I for one eagerly await similar investigative effort put into helping Allied forces track Jihadis. Of course, that might be more dangerous for our ambitious journalists – ultimately, the CIA is far less likely to behead nosy reporters.

26 thoughts on “Cat’s Out of the Bag

  1. While the increased use of drones is a welcome development, there is still one thing that is left unmentioned. If the CIA has been operating in Pakistan for a number of years now, why have they not been able to make any headway to crack the Taliban/Al Qaeda operation that is run out of Quetta? Launching drone attacks in a crowded city may not be feasible, but why not deploy agents to the area? Unless they worry that ISI is so riddled with Taliban sympathizers.

  2. There’s not much news here. Civilian CIA personnel operating in Pakistan with assistance from Pak army? So what. Civilian CIA have been operating in Pakistan since at least ’79 (see Mir Aimal Kansi) and probably earlier.

    And then there’s this: A spokesman for the US embassy in Pakistan told The Times: “Shamsi is not the final destination

    British Journalism again. The broadsheet equivalent of a page 3 girl.

  3. If there is a base in Shamsi, I am pretty sure the Taliban knows about it. You can’t have an airstrip and drones taking off in that part of the world without people noticing. And that kind of news spreads rather fast in the countryside. Also, since the drone attack is hurting, the first thing the Taliban would’ve done is to look for where the drones are coming from. The name of the fuel supplier may be useful for them, though.

  4. I agree that this article is somewhat sexed-up in what it tries to imply, but the issues related to supply routes are a big deal that is not getting a lot of attention. The main supply route for the entire US operation in Afghanistan goes through Pakistan, and so is susceptible to disruption (either by Taliban or by the Pakistani government itself, should it become destabilized or be taken over by hardline elements). The US has previously used an airbase in Kyrgyzstan to hedge against problems on the Pakistani supply chain, but those of you who have been following the news recently know that that option has been closed off by Russian influence, pushing the US to reconsider basing in Uzbekistan (which was done earlier in the campaign, but abandoned over distaste for the regime there).

  5. investigative journalism confirms what we’ve already known….

    Absolutely. For the general public who follow the news beyond the headlines all the public show of disapproval by Pak and some antics of secrecy by US & Pak seems ridiculous. Senator Diana Fienstein has already expressed similar feelings. This long-standing controversy regarding drone attacks since the death of Taliban warlord Nek Mohammed and Pak journalist Hayatullah Khan who took photographs of the missile to expose the drone attacks, is intriguing.
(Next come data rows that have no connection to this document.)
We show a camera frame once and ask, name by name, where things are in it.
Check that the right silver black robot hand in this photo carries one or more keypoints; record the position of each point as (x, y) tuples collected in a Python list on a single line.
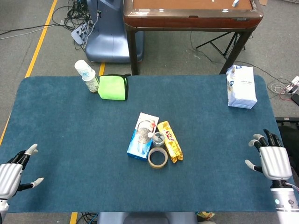
[(275, 163)]

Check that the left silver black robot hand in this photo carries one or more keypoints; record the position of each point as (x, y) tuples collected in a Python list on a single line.
[(9, 177)]

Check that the clear glass test tube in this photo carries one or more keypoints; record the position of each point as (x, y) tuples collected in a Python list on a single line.
[(154, 137)]

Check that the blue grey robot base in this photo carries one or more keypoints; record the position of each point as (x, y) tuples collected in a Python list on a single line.
[(105, 39)]

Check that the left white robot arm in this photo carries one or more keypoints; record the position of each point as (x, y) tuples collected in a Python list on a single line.
[(2, 206)]

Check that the yellow packing tape roll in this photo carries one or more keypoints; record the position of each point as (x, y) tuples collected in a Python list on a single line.
[(149, 158)]

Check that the black equipment case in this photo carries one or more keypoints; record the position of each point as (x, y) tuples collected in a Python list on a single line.
[(289, 130)]

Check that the black flat device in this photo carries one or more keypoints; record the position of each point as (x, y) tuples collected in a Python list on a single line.
[(296, 99)]

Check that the blue table mat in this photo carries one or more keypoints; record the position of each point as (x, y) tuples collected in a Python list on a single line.
[(70, 128)]

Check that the white tissue pack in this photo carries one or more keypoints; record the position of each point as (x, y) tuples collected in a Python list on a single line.
[(243, 88)]

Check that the white power strip with plugs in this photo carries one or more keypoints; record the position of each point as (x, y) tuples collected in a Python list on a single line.
[(294, 84)]

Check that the crumpled snack wrapper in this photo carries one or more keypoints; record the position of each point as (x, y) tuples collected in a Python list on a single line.
[(205, 215)]

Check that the golden snack packet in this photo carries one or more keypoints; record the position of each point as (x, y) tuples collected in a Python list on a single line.
[(174, 149)]

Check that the small clear glass jar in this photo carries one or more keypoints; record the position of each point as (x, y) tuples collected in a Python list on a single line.
[(161, 144)]

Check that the tea bottle with label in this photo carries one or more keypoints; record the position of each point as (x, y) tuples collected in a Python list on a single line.
[(92, 85)]

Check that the black tripod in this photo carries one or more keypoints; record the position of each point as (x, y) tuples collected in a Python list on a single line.
[(217, 48)]

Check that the white paper cup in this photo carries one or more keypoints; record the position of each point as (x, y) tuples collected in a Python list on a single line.
[(83, 68)]

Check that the blue cookie box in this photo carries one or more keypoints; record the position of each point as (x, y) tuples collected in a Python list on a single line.
[(137, 149)]

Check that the green folded microfibre cloth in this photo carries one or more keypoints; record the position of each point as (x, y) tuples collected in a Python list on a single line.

  6. Well to add to this – Tuesday Map: Osama bin Laden’s current location

    Geography Professor Thomas Gillespie of UCLA has employed a technique typically used for tracking endangered species in order to pinpoint the most likely location of the world’s most wanted terrorist. In a paper (pdf) published in the MIT International Review Gillespie describes how he used biogeographic data including bin Laden’s last known location, cultural background, security needs, declining health, limited mobility and height to create a mathematical model that he claims will show where the terror mastermind is hiding.
  7. I for one eagerly await similar investigative effort put into helping Allied forces

    I’m pretty sure V-E day will still come about the same time as every other year. I wish you people were more creative in the wars they clumsily invoke in attempts to justify this farce/debacle. Surely the Civil War would be useful for propaganda purposes? Or just throw something in when people are least expecting it – everyone likes a good Gadsden Purchase or 44 40 or bust reference.
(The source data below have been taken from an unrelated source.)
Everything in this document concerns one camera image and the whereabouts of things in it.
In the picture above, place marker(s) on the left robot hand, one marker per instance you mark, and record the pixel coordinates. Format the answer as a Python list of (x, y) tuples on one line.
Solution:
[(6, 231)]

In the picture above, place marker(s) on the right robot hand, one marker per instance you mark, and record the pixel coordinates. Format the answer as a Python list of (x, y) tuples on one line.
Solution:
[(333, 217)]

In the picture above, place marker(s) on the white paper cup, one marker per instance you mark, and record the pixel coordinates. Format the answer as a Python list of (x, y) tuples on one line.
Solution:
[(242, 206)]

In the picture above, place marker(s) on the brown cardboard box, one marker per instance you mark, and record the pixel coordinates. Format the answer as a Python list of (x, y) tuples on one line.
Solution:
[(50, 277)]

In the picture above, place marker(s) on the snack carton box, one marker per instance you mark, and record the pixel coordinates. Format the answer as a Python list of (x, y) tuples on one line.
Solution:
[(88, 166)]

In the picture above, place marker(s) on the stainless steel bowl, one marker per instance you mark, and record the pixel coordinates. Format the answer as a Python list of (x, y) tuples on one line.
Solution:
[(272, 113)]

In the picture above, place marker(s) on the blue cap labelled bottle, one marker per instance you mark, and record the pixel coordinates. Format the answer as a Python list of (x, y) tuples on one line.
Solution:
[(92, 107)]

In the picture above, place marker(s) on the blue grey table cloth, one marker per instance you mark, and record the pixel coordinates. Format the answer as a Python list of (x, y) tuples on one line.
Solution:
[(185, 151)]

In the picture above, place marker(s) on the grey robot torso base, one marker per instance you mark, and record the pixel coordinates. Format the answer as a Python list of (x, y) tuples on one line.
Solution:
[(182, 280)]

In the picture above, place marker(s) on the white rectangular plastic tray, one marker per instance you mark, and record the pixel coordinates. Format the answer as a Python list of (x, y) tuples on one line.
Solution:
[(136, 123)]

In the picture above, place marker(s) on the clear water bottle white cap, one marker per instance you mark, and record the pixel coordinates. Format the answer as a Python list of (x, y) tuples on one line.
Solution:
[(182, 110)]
    Tippecanoe and Syria too! From the Halls of Ahmedinejad!

  8. 1 · KXB said

    While the increased use of drones is a welcome development, there is still one thing that is left unmentioned. If the CIA has been operating in Pakistan for a number of years now, why have they not been able to make any headway to crack the Taliban/Al Qaeda operation that is run out of Quetta? Launching drone attacks in a crowded city may not be feasible, but why not deploy agents to the area? Unless they worry that ISI is so riddled with Taliban sympathizers.

    Reason for an increase in South /Central Asian language training in the U.S. as well as recruitment of immigrants from these countries to get better insight into the locale and its people.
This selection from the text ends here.